[Dataset entries]

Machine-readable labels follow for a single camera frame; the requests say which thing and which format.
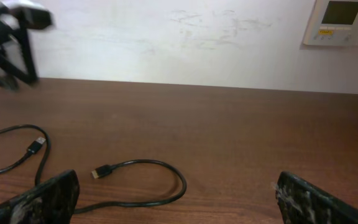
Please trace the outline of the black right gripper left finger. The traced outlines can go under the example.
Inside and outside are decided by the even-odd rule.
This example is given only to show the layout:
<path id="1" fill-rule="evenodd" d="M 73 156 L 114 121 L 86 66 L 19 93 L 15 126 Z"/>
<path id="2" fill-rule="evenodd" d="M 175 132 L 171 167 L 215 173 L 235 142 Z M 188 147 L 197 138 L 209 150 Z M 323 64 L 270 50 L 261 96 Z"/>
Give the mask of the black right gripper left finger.
<path id="1" fill-rule="evenodd" d="M 0 204 L 0 224 L 69 224 L 80 194 L 74 170 Z"/>

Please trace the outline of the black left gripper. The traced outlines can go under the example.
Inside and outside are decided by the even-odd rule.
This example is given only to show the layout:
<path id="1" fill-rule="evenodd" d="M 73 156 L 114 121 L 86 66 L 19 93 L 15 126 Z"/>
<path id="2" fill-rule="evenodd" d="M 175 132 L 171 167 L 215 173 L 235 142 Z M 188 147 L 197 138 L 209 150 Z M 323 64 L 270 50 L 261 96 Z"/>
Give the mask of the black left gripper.
<path id="1" fill-rule="evenodd" d="M 36 84 L 39 80 L 35 70 L 34 61 L 30 47 L 28 22 L 25 18 L 23 8 L 9 9 L 7 6 L 0 4 L 0 16 L 3 14 L 11 15 L 18 20 L 19 26 L 14 29 L 0 20 L 0 69 L 4 72 L 0 75 L 0 87 L 8 90 L 18 90 L 18 80 L 28 84 Z M 23 72 L 16 67 L 7 58 L 5 43 L 15 40 L 19 44 L 21 55 L 24 61 L 26 71 Z"/>

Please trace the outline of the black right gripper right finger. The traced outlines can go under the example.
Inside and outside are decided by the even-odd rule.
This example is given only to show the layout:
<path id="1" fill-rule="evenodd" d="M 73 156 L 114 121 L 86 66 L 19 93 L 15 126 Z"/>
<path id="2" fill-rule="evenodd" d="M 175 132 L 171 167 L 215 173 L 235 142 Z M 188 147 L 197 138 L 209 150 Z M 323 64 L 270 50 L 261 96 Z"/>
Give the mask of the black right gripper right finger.
<path id="1" fill-rule="evenodd" d="M 281 172 L 274 188 L 285 224 L 358 224 L 358 209 L 291 172 Z"/>

*Problem:*
Excluding all pictures, reproduce the records exactly as they appear above.

*Exercise output:*
Machine-readable labels follow for a single camera frame; the requests say which thing and which format.
Please trace the outline of the black right gripper left finger. The traced outlines can go under the example.
Inside and outside are decided by the even-odd rule.
This example is given only to show the layout:
<path id="1" fill-rule="evenodd" d="M 73 156 L 114 121 L 86 66 L 19 93 L 15 126 Z"/>
<path id="2" fill-rule="evenodd" d="M 175 132 L 171 167 L 215 173 L 235 142 Z M 188 147 L 197 138 L 209 150 Z M 323 64 L 270 50 L 261 96 Z"/>
Give the mask of the black right gripper left finger.
<path id="1" fill-rule="evenodd" d="M 0 204 L 0 224 L 69 224 L 80 194 L 74 170 Z"/>

Please trace the outline of the black left gripper. The traced outlines can go under the example.
Inside and outside are decided by the even-odd rule.
This example is given only to show the layout:
<path id="1" fill-rule="evenodd" d="M 73 156 L 114 121 L 86 66 L 19 93 L 15 126 Z"/>
<path id="2" fill-rule="evenodd" d="M 175 132 L 171 167 L 215 173 L 235 142 Z M 188 147 L 197 138 L 209 150 Z M 323 64 L 270 50 L 261 96 Z"/>
Give the mask of the black left gripper.
<path id="1" fill-rule="evenodd" d="M 36 84 L 39 80 L 35 70 L 34 61 L 30 47 L 28 22 L 25 18 L 23 8 L 9 9 L 7 6 L 0 4 L 0 16 L 3 14 L 11 15 L 18 20 L 19 26 L 14 29 L 0 20 L 0 69 L 4 72 L 0 75 L 0 87 L 8 90 L 18 90 L 18 80 L 28 84 Z M 23 72 L 16 67 L 7 58 L 5 43 L 15 40 L 19 44 L 21 55 L 24 61 L 26 71 Z"/>

Please trace the outline of the black right gripper right finger. The traced outlines can go under the example.
Inside and outside are decided by the even-odd rule.
This example is given only to show the layout:
<path id="1" fill-rule="evenodd" d="M 73 156 L 114 121 L 86 66 L 19 93 L 15 126 Z"/>
<path id="2" fill-rule="evenodd" d="M 175 132 L 171 167 L 215 173 L 235 142 Z M 188 147 L 197 138 L 209 150 Z M 323 64 L 270 50 L 261 96 Z"/>
Give the mask of the black right gripper right finger.
<path id="1" fill-rule="evenodd" d="M 281 172 L 274 188 L 285 224 L 358 224 L 358 209 L 291 172 Z"/>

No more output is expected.